Directions for this task. Copy all of the data below without altering a single line.

Dataset excerpt.
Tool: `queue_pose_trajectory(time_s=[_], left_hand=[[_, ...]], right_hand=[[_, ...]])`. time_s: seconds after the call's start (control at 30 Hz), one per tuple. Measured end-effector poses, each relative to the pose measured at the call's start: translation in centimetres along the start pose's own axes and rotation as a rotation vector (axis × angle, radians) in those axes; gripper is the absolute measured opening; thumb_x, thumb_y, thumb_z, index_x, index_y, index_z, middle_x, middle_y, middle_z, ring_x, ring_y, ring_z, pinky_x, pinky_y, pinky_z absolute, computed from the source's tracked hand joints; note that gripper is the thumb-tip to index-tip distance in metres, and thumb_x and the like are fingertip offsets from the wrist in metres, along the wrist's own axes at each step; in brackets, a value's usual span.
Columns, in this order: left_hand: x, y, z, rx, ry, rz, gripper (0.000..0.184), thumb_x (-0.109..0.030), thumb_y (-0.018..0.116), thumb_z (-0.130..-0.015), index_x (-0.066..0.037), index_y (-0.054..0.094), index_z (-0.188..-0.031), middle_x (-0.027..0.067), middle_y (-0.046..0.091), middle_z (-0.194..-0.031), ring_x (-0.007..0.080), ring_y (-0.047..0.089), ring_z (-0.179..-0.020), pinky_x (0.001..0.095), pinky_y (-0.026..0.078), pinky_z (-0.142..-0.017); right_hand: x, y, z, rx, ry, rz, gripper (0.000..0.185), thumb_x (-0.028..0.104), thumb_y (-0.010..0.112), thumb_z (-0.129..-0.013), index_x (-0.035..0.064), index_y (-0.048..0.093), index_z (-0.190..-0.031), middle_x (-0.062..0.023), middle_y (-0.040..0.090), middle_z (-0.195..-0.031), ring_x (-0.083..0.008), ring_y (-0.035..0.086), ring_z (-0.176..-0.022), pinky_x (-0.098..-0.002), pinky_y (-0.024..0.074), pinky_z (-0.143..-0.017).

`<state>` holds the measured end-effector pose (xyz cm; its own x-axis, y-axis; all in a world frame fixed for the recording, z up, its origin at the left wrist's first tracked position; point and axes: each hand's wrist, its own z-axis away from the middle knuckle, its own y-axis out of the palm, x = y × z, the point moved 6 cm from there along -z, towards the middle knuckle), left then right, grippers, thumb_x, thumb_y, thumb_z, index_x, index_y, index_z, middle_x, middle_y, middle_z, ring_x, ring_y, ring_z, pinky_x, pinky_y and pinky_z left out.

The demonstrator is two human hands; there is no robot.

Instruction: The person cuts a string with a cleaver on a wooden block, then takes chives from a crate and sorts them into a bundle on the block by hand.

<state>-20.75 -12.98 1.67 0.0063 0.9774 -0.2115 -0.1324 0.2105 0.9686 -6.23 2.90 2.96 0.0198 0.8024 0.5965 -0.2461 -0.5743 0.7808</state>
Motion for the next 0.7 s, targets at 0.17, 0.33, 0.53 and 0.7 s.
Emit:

Final answer.
Tool: `queue_pose_trajectory(time_s=[_], left_hand=[[_, ...]], right_hand=[[_, ...]])`. time_s: seconds after the call's start (control at 30 Hz), one per tuple. Measured end-effector poses, each relative to the pose measured at the call's start: translation in centimetres along the start pose's own axes and rotation as a rotation vector (axis × angle, radians) in those axes; gripper is the absolute measured opening; thumb_x, thumb_y, thumb_z, index_x, index_y, index_z, middle_x, middle_y, middle_z, ring_x, ring_y, ring_z, pinky_x, pinky_y, pinky_z absolute, computed from the source's tracked hand joints; note that gripper is the thumb-tip to index-tip distance in metres, and thumb_x and the like are fingertip offsets from the wrist in metres, along the wrist's own axes at each step; in brackets, a value's usual span.
Columns, in this order: left_hand: x, y, z, rx, ry, rz, gripper (0.000..0.184), thumb_x (-0.109..0.030), thumb_y (-0.018..0.116), thumb_z (-0.130..-0.015), index_x (-0.066..0.037), index_y (-0.054..0.094), index_z (-0.188..-0.031), middle_x (-0.027..0.067), middle_y (-0.046..0.091), middle_z (-0.194..-0.031), ring_x (-0.007..0.080), ring_y (-0.047..0.089), ring_z (-0.179..-0.020), pinky_x (0.001..0.095), pinky_y (-0.026..0.078), pinky_z (-0.142..-0.017); right_hand: x, y, z, rx, ry, rz, gripper (0.000..0.185), thumb_x (-0.028..0.104), thumb_y (-0.010..0.112), thumb_z (-0.129..-0.013), index_x (-0.035..0.064), index_y (-0.048..0.093), index_z (-0.190..-0.031), middle_x (-0.062..0.023), middle_y (-0.040..0.090), middle_z (-0.195..-0.031), ring_x (-0.083..0.008), ring_y (-0.035..0.086), ring_z (-0.176..-0.022), pinky_x (-0.098..-0.002), pinky_y (-0.024..0.074), pinky_z (-0.143..-0.017).

`<state>` holds the measured end-effector pose (xyz cm; its own x-axis, y-axis; all in a world frame fixed for the recording, z up, its origin at the left wrist's first tracked position; point and axes: each hand's wrist, its own z-axis away from the middle knuckle, its own y-axis out of the palm, x = y × z, the point moved 6 cm from there along -z, towards the middle knuckle), left then right, grippers, thumb_x, thumb_y, thumb_z, index_x, index_y, index_z, middle_x, middle_y, middle_z, ring_x, ring_y, ring_z, pinky_x, pinky_y and pinky_z left out.

The demonstrator is two human hands; there is no robot.

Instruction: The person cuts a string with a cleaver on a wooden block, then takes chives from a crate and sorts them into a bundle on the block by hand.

<state>-20.75 -12.98 1.67 0.0063 0.9774 -0.2115 -0.1324 0.2105 0.9686 -6.23 2.90 2.96 0.0198 0.8024 0.5965 -0.2461 -0.5743 0.7808</state>
Motion for the next 0.7 s, targets at 0.17, 0.33, 0.53 and 0.7 s.
Emit:

No more is needed for this exercise.